Somewhere along the road they are both missing and denying the key component, that there is a will in me that makes the decision between competing desires. They claim, "Now, it cannot be the case that we made that choice..." but why cannot that be the case? Again, they try to skew the game by closing off all goalposts before the opening whistle is blown.
I think the "other side" makes the mistake of attributing all thoughts to biology, which is ultimately absurd. Richard Swinburne writes, [quote]“I do not believe that in any of its forms this reduction works. The difficulty is just what are these states or events which are supposed to replace agents and what they mean to do by their actions. If these states or events are to function in scientific explanation, they must be occurrent states or events. From the 17th c. to the 20th c. many writers supposed that they were mental acts of willing, to which they gave the name ‘volitions’. On this view, actions are movements caused by volitions; my moving my hand is a volition to move my hand causing a subsequent motion of my hand. One difficulty of this view is that volitions, being themselves actions, ought to be analyzable in a similar way. But if each volition involves another one, we would have an infinite series of volitions involved in every action—which is absurd. ... Here’s where it truly fails: The basic idea of all the theories is that an agent’s bringing about an effect intentionally, i.e., meaning to do so, is indubitably to be analyzed as the causing of that effect by some state of the agent or some event involving him. But all such analyses fail because an intention (or wish or desire) of P (a personal agent) to bring about an effect E, if it is some occurrent state or event, could bring about E without P’s having intentionally brought about E. Causation by an intention does not guarantee intentional action.”[/quote]

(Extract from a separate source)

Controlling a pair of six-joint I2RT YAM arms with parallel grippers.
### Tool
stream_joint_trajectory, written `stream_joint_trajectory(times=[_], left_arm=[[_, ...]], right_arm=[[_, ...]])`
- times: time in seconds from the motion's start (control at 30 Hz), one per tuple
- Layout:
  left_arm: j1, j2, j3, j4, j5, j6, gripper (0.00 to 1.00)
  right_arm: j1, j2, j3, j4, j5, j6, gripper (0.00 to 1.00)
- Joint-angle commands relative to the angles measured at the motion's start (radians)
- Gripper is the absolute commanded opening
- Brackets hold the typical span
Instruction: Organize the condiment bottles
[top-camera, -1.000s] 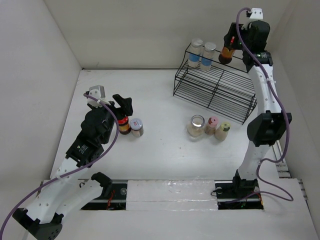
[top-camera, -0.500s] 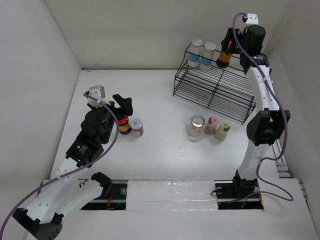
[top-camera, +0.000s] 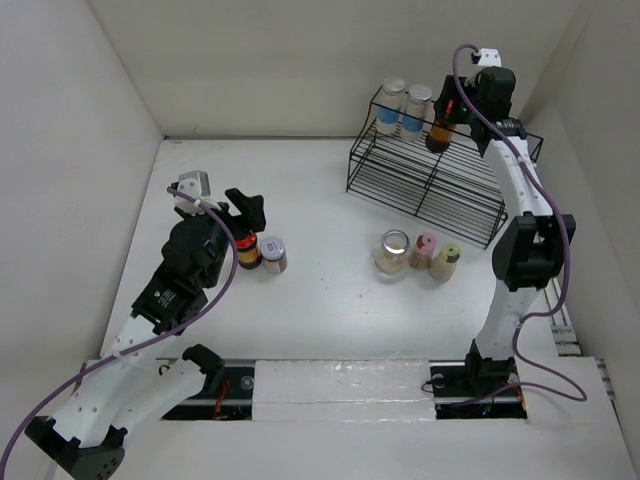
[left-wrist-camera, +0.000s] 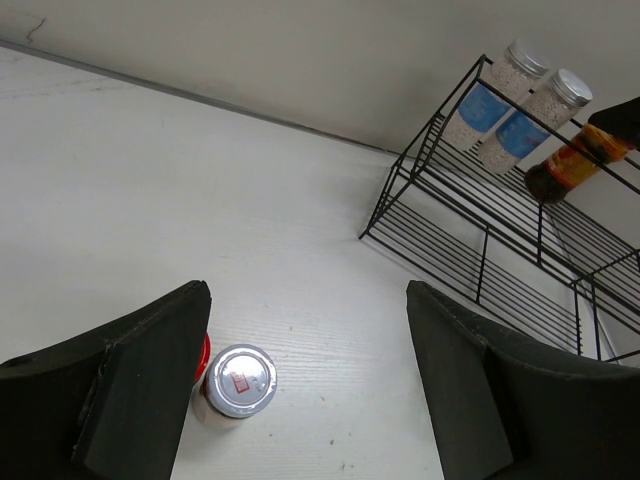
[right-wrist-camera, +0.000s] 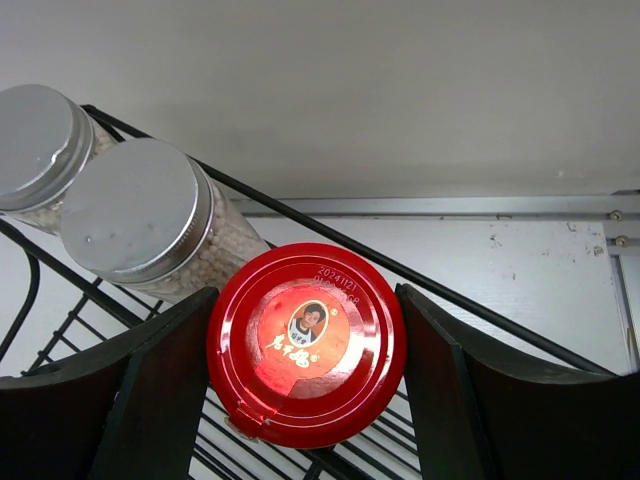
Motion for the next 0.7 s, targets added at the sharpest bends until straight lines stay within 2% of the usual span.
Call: stream_joint_trajectory(times=[0.0, 0.3, 0.33, 0.47, 0.57, 0.6, 0.63, 0.67], left_arm=[[0.002, -0.013, 0.009, 0.041, 0.001, 0.011, 0.75], [0.002, -0.024, 0.009, 0.041, 0.012, 0.011, 0.75], [0.002, -0.033, 0.009, 0.041, 0.012, 0.011, 0.75], [0.002, -0.033, 0.009, 0.041, 0.012, 0.011, 0.75], [0.002, -0.042, 0.009, 0.041, 0.021, 0.011, 0.75], [0.002, -0.042, 0.009, 0.041, 0.021, 0.011, 0.75], [0.002, -0.042, 0.009, 0.041, 0.021, 0.011, 0.75], [0.002, -0.042, 0.009, 0.041, 0.012, 0.011, 0.75]], right_arm=[[0.011, -0.053, 0.005, 0.142, -0.01, 0.015, 0.66], [0.011, -0.094, 0.032, 0.119, -0.001, 0.006, 0.79], [0.011, -0.104, 0.041, 0.119, -0.001, 0.006, 0.83], [0.011, -0.113, 0.081, 0.078, -0.001, -0.005, 0.88], [0.021, -0.178, 0.06, 0.078, -0.039, -0.005, 0.88], [0.034, -0.202, 0.037, 0.098, -0.039, -0.005, 0.85], [0.06, -0.228, 0.008, 0.113, -0.074, -0.014, 0.78], [0.08, -0.254, -0.058, 0.127, -0.097, -0.014, 0.58]])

I think these scholars, like Harris, are claiming science tells them far more than it does, but that's what their arguments are based in. At what point do waves become sound? At what point does sound become music? At what point does music become art? At what point does art become beauty? At what point does data become sequences? Sequences become information? Information becomes useful, and then becomes science? At what point do letters become language? Language is interpretable and becomes meaningful? At what point does meaningful language become literature? There is more here than biology, even complex biology, can define and describe.
At what point do chemicals reactions turn into consciousness? At what point does consciousness yield thinking? At what point does thinking yield reasoning? At what point does reasoning yield free will? We reach the point where self-awareness necessarily includes self-direction, which necessarily means free will. The Bible is clear that our desires do not rule us.

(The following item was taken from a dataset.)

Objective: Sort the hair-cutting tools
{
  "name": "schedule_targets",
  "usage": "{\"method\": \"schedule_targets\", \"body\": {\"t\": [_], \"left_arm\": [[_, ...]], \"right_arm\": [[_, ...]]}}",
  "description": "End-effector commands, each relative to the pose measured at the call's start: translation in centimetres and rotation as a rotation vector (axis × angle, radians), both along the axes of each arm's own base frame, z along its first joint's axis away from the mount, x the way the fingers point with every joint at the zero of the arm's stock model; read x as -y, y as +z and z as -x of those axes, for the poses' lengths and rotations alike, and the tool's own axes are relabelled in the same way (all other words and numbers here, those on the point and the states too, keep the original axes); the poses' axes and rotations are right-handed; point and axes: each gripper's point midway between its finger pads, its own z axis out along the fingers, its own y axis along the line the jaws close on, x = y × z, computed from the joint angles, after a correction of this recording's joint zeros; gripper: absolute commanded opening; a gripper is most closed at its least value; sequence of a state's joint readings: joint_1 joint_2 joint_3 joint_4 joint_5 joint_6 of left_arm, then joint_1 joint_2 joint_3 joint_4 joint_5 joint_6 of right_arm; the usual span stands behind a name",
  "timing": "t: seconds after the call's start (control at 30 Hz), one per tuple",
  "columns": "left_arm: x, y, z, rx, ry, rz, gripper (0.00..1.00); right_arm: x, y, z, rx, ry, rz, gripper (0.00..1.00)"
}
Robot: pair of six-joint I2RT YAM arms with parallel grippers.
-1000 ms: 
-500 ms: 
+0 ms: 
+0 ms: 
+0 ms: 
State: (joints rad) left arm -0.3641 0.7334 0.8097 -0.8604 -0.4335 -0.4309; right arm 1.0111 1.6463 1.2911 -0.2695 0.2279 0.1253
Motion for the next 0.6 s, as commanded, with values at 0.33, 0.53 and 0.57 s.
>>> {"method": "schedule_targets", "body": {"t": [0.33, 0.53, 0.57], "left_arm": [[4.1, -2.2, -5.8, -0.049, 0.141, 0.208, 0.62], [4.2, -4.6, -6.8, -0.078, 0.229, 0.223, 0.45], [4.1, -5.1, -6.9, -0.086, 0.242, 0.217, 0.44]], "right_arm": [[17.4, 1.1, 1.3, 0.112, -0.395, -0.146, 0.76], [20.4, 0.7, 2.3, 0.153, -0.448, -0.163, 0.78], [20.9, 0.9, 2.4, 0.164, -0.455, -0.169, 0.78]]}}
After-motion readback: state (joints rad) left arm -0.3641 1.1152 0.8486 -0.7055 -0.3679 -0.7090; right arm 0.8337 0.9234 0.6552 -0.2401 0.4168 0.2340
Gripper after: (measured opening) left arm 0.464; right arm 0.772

The problem in their argument is that science doesn't back it up. They are extrapolating conclusions (I am a slave to my desires) based on unscientific assumptions (desires cannot be changed). Let's start off with their assumption: "We either act from desire or coercion." That is not a scientific statement, but a philosophical one. It is not based in science, nor is it provable by science. It's a presuppositional ground (sand) on which they build their argument, but there's nothing solid, scientific, or provable about it. When it comes right down to it, it has no more merit than arguments about free will.
If all desires are merely uncontrollable stronger or weaker brain states, then we are claiming that we can define the world fully by speaking only in physical properties, which we all know (art, science, music, literature, beauty, language, meaning) is false.